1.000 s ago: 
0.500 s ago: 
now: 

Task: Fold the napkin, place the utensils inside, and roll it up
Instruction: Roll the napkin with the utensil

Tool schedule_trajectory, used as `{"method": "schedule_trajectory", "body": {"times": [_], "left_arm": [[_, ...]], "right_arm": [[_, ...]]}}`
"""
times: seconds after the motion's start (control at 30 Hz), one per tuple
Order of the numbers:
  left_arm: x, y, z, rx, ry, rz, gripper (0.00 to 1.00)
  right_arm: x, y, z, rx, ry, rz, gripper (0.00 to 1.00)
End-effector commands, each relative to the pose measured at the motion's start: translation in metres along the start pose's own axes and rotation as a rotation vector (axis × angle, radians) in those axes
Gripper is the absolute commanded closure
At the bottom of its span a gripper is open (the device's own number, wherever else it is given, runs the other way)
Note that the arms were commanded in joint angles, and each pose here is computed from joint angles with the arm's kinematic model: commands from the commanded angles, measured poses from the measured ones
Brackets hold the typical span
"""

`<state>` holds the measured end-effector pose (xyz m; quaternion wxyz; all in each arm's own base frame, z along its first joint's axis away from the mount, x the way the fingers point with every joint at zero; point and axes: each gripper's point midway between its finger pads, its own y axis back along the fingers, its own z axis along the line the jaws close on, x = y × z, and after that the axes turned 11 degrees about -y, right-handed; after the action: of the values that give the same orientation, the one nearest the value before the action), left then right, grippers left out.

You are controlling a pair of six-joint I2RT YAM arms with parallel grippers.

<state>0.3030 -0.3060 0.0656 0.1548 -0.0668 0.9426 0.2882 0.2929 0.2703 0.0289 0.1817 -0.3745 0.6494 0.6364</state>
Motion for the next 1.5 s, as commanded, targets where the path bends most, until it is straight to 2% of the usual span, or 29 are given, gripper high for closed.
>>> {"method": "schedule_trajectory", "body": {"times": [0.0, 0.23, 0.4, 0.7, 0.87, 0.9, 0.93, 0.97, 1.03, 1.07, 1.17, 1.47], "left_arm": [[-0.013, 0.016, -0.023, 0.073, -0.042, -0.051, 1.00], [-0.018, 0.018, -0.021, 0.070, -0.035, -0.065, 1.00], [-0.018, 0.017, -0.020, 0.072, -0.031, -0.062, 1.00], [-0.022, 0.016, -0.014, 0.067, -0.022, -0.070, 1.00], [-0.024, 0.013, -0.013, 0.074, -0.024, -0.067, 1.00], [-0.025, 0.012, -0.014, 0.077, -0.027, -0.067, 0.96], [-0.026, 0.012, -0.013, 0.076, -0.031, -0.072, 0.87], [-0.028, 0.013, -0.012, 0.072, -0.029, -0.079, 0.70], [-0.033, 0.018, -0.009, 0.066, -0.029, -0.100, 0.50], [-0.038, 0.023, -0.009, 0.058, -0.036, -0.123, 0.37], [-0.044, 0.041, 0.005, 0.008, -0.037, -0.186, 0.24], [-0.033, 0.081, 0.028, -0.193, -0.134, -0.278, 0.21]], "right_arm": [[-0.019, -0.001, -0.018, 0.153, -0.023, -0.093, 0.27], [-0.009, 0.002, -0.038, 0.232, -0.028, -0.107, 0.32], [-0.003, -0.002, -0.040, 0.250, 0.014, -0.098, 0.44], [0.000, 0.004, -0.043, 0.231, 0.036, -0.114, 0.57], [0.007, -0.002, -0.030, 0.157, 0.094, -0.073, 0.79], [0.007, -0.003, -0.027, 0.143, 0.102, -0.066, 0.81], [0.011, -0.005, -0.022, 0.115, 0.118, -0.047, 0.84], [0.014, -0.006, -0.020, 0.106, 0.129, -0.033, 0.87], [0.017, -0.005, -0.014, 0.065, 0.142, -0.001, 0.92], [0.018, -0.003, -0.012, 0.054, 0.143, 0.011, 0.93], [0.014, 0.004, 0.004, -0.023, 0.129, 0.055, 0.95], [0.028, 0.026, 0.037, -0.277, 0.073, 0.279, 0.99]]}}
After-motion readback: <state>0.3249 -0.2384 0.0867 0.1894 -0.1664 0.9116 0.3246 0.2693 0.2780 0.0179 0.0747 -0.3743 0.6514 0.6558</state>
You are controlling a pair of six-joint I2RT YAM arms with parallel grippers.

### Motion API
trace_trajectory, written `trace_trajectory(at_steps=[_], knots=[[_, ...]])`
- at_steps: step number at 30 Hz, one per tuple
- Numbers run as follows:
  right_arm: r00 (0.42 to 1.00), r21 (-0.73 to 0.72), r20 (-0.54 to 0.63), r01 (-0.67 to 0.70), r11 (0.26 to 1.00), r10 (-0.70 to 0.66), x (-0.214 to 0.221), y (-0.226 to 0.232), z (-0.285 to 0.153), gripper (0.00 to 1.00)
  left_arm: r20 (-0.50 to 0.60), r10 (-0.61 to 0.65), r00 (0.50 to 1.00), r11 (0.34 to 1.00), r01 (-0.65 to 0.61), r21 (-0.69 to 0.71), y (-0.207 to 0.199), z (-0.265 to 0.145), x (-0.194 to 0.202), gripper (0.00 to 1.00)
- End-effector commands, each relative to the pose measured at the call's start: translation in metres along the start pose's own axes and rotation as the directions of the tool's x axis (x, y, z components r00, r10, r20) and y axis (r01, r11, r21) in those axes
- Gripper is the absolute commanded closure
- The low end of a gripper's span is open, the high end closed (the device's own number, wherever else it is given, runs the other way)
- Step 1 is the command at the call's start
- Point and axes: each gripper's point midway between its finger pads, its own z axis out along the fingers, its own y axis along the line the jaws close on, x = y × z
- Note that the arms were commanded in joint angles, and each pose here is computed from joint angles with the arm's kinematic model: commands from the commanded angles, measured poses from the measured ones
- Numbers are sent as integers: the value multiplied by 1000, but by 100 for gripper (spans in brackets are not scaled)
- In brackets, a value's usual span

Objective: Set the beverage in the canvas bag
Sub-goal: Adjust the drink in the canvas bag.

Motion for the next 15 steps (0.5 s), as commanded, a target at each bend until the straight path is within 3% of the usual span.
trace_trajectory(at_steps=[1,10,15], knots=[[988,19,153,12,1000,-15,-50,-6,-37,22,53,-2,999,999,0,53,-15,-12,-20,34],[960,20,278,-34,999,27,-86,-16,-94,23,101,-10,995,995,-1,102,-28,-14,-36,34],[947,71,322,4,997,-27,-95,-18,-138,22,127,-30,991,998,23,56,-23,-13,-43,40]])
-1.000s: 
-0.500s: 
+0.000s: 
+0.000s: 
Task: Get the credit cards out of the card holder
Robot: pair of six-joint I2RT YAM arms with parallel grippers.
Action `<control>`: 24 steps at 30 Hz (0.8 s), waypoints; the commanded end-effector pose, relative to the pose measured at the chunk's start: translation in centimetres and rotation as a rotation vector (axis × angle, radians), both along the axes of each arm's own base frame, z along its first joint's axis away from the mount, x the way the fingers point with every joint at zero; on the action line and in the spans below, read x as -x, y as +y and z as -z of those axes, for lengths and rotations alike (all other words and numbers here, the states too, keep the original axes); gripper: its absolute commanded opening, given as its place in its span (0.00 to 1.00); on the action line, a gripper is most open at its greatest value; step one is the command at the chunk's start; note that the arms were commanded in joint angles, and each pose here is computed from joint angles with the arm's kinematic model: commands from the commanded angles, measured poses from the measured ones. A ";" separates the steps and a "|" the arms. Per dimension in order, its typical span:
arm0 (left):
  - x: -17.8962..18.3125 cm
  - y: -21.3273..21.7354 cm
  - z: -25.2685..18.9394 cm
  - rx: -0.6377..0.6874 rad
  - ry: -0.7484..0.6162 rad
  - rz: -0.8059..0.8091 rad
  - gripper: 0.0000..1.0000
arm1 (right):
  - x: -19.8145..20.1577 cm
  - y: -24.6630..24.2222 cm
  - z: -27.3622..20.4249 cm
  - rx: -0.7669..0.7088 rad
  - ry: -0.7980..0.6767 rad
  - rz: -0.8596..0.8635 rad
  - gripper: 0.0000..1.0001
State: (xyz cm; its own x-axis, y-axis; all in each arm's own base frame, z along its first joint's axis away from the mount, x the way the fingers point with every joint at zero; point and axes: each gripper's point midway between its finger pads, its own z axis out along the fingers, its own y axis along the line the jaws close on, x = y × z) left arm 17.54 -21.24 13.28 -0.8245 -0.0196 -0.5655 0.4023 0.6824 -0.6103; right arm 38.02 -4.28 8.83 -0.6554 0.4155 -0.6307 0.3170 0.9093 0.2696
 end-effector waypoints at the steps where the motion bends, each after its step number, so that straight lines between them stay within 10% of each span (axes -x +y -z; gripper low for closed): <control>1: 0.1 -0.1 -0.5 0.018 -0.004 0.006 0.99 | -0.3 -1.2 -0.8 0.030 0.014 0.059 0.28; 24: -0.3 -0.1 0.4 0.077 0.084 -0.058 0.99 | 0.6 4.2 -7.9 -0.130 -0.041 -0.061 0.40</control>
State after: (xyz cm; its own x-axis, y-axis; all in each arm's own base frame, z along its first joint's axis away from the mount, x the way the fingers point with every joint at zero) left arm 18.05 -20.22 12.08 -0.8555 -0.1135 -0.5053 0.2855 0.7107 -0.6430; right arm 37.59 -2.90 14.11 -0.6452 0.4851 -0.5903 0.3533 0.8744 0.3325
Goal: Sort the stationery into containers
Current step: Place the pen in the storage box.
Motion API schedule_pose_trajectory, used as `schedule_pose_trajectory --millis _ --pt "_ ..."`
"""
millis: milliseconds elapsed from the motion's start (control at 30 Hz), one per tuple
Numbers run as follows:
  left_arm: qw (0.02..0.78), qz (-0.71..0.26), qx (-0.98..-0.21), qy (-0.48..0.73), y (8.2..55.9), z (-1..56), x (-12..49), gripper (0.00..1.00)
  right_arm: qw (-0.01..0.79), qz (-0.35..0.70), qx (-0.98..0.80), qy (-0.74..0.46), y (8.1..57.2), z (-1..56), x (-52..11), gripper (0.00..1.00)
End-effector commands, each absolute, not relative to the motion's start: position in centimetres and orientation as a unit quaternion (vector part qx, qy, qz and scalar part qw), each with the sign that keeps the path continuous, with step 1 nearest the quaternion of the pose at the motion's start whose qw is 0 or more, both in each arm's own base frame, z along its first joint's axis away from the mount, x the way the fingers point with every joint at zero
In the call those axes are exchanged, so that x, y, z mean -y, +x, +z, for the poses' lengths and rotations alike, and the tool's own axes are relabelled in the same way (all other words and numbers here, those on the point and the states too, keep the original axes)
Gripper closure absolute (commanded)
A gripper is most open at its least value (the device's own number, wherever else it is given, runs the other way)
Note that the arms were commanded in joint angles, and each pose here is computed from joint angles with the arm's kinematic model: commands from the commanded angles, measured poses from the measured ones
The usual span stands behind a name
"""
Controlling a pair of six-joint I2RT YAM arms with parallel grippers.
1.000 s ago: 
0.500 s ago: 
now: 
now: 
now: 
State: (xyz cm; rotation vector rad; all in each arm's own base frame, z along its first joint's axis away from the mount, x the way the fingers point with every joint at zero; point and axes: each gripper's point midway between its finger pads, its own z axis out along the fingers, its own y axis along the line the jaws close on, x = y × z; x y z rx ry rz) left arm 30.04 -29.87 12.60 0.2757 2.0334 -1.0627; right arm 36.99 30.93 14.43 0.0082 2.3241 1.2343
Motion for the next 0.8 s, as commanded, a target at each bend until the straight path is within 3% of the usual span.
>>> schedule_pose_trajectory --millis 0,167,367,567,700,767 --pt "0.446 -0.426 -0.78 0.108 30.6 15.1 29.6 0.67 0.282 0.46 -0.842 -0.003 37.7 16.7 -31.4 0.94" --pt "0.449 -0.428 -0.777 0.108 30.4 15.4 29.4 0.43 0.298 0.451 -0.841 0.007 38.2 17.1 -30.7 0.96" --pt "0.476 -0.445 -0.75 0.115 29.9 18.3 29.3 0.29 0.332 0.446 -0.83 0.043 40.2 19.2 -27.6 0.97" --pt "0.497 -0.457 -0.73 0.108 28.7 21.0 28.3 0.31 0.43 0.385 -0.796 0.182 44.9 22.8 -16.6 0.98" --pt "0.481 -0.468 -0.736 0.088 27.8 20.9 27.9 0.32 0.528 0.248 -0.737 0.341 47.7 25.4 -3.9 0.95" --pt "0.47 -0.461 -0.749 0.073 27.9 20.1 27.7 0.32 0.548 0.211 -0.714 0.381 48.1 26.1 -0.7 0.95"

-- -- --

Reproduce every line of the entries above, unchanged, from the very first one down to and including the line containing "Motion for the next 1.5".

▶ **Answer section**
1.000 s ago: 
0.500 s ago: 
now: 

Task: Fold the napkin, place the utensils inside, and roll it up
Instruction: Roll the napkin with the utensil

Tool schedule_trajectory, used as `{"method": "schedule_trajectory", "body": {"times": [_], "left_arm": [[_, ...]], "right_arm": [[_, ...]]}}`
"""
times: seconds after the motion's start (control at 30 Hz), one per tuple
Order of the numbers:
  left_arm: x, y, z, rx, ry, rz, gripper (0.00 to 1.00)
  right_arm: x, y, z, rx, ry, rz, gripper (0.00 to 1.00)
End-effector commands, each relative to the pose measured at the motion's start: translation in metres along the start pose's own axes and rotation as a rotation vector (axis × angle, radians) in those axes
Gripper is the absolute commanded closure
At the bottom of its span a gripper is open (the device's own number, wherever else it is given, runs the other way)
Note that the arms were commanded in joint angles, and each pose here is computed from joint angles with the arm's kinematic model: commands from the commanded angles, measured poses from the measured ones
Brackets hold the typical span
"""

`<state>` holds the measured end-effector pose (xyz m; quaternion wxyz; all in each arm's own base frame, z along its first joint's axis away from the mount, x the way the fingers point with every joint at zero; point and axes: each gripper's point midway between its finger pads, its own y axis back along the fingers, its own z axis along the line the jaws close on, x = y × z, and after that the axes turned 11 degrees about -y, right-handed; after the action: of the values that give the same orientation, the one nearest the value before the action), left then right, grippers left out.

You are controlling a pair of six-joint I2RT YAM arms with parallel grippers.

<state>0.3030 -0.3060 0.0656 0.1548 -0.0668 0.9426 0.2882 0.2929 0.2703 0.0289 0.1817 -0.3745 0.6494 0.6364</state>
Motion for the next 1.5 s, as commanded, targets where the path bends most, until it is straight to 2% of the usual span, or 29 are given, gripper high for closed.

No further output is expected for this exercise.